【要約】ブラック・スワン 第18章 まやかしの不確実性
以前、カジノの話で、「お遊びの誤り」の説明をしました。ルーレットをやれば、時間がそうたたないうちに打ち負かされます。ノイズは相殺しあいますが、能力(この場合はカジノ側に有利なオッズ)は相殺されないからです。
#ランダムウォーク 、#サイコロ 、コイントス、悪名高きデジタルの0と1、 #ブラウン運動 、等において設定できる #ランダム性 は、質の点でランダム性と呼ぶ価値はありません。この手の理論は、核心の部分でお遊びの誤りに根差して、重要な不確実性のレベルをひとつ無視しています。
量子力学の分野で、ある種の数値の組み合わせを同時に計測することはできないと言われています。

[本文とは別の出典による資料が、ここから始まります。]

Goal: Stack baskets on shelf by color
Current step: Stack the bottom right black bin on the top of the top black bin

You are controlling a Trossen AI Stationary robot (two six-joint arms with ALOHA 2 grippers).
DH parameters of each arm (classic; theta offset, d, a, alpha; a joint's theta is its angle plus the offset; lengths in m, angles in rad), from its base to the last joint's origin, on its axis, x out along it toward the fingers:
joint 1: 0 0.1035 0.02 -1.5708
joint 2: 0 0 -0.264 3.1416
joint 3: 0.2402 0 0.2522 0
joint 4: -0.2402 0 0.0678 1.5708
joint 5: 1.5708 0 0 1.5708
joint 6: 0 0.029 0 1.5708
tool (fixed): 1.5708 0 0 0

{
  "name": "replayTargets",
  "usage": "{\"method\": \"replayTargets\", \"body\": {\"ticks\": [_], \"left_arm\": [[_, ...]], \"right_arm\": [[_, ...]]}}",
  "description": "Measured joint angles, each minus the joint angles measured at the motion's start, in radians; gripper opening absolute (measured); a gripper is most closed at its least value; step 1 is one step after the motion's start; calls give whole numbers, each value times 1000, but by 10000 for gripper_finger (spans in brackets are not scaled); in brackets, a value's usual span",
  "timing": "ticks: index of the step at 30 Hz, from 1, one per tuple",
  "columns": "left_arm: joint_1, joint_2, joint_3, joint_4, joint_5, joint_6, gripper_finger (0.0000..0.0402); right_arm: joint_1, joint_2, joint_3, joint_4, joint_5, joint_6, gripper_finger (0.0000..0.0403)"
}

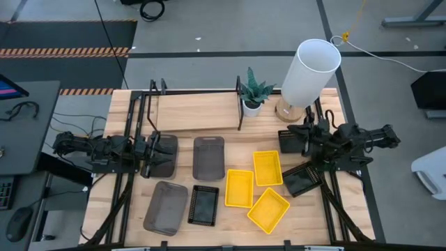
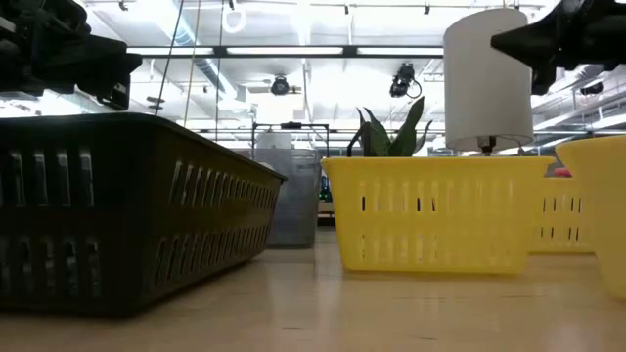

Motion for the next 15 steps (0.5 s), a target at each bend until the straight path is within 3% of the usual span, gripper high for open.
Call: {"method": "replayTargets", "body": {"ticks": [6,15], "left_arm": [[0,0,0,0,0,0,117],[0,0,0,0,0,0,117]], "right_arm": [[2,94,84,-224,-11,159,12],[33,285,87,-251,-229,361,12]]}}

たとえば、粒子の位置と動きがそうで、測定誤算に下限ができてしまい、それ以上は理論的に不確定になります。これが #不確定性原理 です。
この不確定性原理を #不確実性 に関係あるとするのは、間違いです。なぜなら不確定性原理はガウス型だからです。データが操作しあい、ランダム性は平均で消えてしまいます。従い、不確実性を素粒子にかこつけて語る専門家はインチキです。目の前のマンモスを無視して、顕微鏡でも見えないものばかり見つめているわけです。
大金より小銭を気にする人は社会にとって危ないと言えます。どうでもいいことにばかり焦点をあてて、不確実性の研究を台無しにしていまいます。私たちの持つ資源には(認知の点でも科学の点でも)限りがあります。彼らはそんな資源をほかへ回してしまい、黒い白鳥のリスクを高めます。
金融や経済学の人たちはガウス流に首までどっぷりつかっています。では哲学者はどうでしょうか?
哲学者は、私たちが当たり前だと思っていることを疑ってかかる仕事です。そんな彼らが株式市場をやみくもに信じて、年金基金の運用者の能力を信じていたりもします。彼らは、自分自身を疑いながら、一方で投資するときはちょっとの間も疑わないわけです。懐疑主義はこのように領域固有であり、医者も同じです。
哲学者の限界について、タレブは #カール・ポパー の以下の言葉を引用しています。
「哲学自身が衰退しているのは、哲学の外の問題を扱わなくても哲学的思考を行うことができるという誤った信念を抱いてしまった結果である。・・・純粋な哲学的問題は、常に、哲学の外に源を持ち、そうした源が衰えれば哲学的問題も滅びるのだ・・・」
タレブは、数学が現実の客観的な構造に対応しているのを否定はしない、と言います。そして、認識論的に言って、私たちは馬車を馬の前につなぐみたいな本末転倒をやらかしてして、間違った数学を使ってものごとが見えなくなる危険はやっぱりある、ということです。